→ Task instructions: Without any pictures, output the records exactly as they are.

→ Extracted data:
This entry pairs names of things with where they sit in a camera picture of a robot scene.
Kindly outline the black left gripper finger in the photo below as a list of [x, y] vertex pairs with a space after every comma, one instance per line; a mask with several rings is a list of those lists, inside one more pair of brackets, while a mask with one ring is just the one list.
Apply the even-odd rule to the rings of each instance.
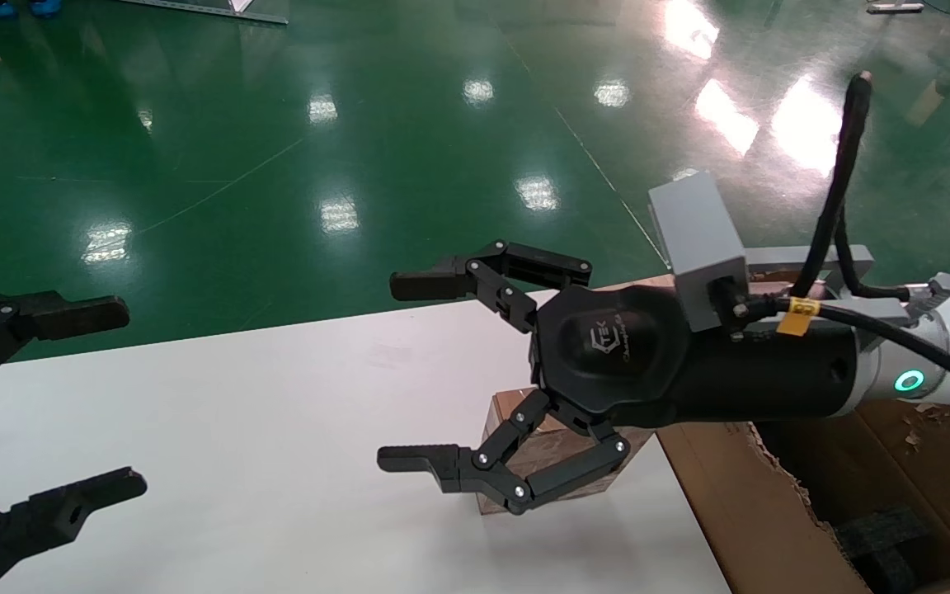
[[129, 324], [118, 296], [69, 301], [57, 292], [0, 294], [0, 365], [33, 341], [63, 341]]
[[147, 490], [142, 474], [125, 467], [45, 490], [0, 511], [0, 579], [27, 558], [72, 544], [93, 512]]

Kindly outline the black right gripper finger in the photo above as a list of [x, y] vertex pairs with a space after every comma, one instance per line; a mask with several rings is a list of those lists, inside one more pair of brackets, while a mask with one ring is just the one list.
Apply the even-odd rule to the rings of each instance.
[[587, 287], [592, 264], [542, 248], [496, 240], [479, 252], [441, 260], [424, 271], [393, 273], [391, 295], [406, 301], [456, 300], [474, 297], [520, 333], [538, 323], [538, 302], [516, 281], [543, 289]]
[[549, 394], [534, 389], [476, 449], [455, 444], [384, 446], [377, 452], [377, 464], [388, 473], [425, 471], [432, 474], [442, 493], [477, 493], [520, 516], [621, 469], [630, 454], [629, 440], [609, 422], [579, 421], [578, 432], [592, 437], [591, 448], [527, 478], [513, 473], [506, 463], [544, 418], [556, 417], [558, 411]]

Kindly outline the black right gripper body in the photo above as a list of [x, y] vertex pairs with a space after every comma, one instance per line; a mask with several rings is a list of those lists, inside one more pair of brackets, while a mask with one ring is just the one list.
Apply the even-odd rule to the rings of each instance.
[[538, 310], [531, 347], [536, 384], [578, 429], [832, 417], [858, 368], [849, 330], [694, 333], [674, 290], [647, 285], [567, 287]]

→ Problem solution:
This entry pairs names of things with where they sit in a camera picture of a robot scene.
Kindly outline the black left gripper finger in the photo below as a list of [x, y] vertex pairs with a space after every comma, one instance per line; a mask with several rings is a list of those lists, inside one more pair of brackets, while a mask with one ring is just the one list.
Apply the even-odd rule to the rings of each instance.
[[129, 324], [118, 296], [69, 301], [57, 292], [0, 294], [0, 365], [33, 341], [63, 341]]
[[147, 490], [142, 474], [125, 467], [45, 490], [0, 511], [0, 579], [27, 558], [72, 544], [93, 512]]

Kindly outline the black right gripper finger in the photo above as a list of [x, y] vertex pairs with a space after every comma, one instance per line; a mask with several rings is a list of those lists, inside one more pair of brackets, while a mask with one ring is just the one list.
Apply the even-odd rule to the rings of each instance.
[[587, 287], [592, 264], [542, 248], [496, 240], [479, 252], [441, 260], [424, 271], [393, 273], [391, 295], [406, 301], [456, 300], [474, 297], [520, 333], [538, 323], [538, 302], [516, 281], [543, 289]]
[[549, 394], [534, 389], [476, 449], [455, 444], [384, 446], [377, 452], [377, 464], [388, 473], [425, 471], [432, 474], [442, 493], [477, 493], [520, 516], [621, 469], [630, 454], [629, 440], [609, 422], [579, 421], [578, 432], [592, 437], [591, 448], [527, 478], [513, 473], [506, 463], [544, 418], [556, 417], [558, 411]]

Kindly outline the black right gripper body in the photo above as a list of [x, y] vertex pairs with a space after every comma, one instance per line; a mask with several rings is a list of those lists, inside one more pair of brackets, while a mask with one ring is just the one list.
Apply the even-odd rule to the rings of each instance.
[[538, 310], [531, 347], [536, 384], [578, 429], [832, 417], [858, 368], [849, 330], [694, 333], [674, 290], [647, 285], [567, 287]]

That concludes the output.